▶ _What this task involves_
Please retype the whole listing so that it matches the original exactly.

----------------------------------------

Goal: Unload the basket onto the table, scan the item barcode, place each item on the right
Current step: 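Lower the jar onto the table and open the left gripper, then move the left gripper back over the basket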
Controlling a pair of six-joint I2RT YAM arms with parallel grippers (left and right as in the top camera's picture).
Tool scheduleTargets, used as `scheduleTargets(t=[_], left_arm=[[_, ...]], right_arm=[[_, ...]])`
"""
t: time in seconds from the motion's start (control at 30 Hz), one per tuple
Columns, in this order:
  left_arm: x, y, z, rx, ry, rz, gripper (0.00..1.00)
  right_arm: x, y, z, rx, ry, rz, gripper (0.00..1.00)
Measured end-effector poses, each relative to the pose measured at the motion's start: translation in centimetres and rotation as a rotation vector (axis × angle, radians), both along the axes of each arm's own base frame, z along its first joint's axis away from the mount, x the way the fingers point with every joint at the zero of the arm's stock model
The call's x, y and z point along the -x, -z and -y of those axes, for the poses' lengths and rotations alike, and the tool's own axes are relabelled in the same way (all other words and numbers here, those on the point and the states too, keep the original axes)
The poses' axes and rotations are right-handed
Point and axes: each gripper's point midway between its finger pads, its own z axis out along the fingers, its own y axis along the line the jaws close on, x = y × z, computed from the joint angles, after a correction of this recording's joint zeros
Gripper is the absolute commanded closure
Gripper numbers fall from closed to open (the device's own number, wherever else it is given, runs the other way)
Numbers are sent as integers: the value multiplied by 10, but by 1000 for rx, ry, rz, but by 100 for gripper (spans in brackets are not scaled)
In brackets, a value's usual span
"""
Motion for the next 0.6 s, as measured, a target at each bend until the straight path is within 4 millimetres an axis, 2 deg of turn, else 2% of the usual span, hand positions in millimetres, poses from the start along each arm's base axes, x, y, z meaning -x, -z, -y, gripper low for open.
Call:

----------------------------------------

▶ _Result_
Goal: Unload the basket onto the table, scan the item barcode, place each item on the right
Current step: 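Lower the jar onto the table and open the left gripper, then move the left gripper back over the basket
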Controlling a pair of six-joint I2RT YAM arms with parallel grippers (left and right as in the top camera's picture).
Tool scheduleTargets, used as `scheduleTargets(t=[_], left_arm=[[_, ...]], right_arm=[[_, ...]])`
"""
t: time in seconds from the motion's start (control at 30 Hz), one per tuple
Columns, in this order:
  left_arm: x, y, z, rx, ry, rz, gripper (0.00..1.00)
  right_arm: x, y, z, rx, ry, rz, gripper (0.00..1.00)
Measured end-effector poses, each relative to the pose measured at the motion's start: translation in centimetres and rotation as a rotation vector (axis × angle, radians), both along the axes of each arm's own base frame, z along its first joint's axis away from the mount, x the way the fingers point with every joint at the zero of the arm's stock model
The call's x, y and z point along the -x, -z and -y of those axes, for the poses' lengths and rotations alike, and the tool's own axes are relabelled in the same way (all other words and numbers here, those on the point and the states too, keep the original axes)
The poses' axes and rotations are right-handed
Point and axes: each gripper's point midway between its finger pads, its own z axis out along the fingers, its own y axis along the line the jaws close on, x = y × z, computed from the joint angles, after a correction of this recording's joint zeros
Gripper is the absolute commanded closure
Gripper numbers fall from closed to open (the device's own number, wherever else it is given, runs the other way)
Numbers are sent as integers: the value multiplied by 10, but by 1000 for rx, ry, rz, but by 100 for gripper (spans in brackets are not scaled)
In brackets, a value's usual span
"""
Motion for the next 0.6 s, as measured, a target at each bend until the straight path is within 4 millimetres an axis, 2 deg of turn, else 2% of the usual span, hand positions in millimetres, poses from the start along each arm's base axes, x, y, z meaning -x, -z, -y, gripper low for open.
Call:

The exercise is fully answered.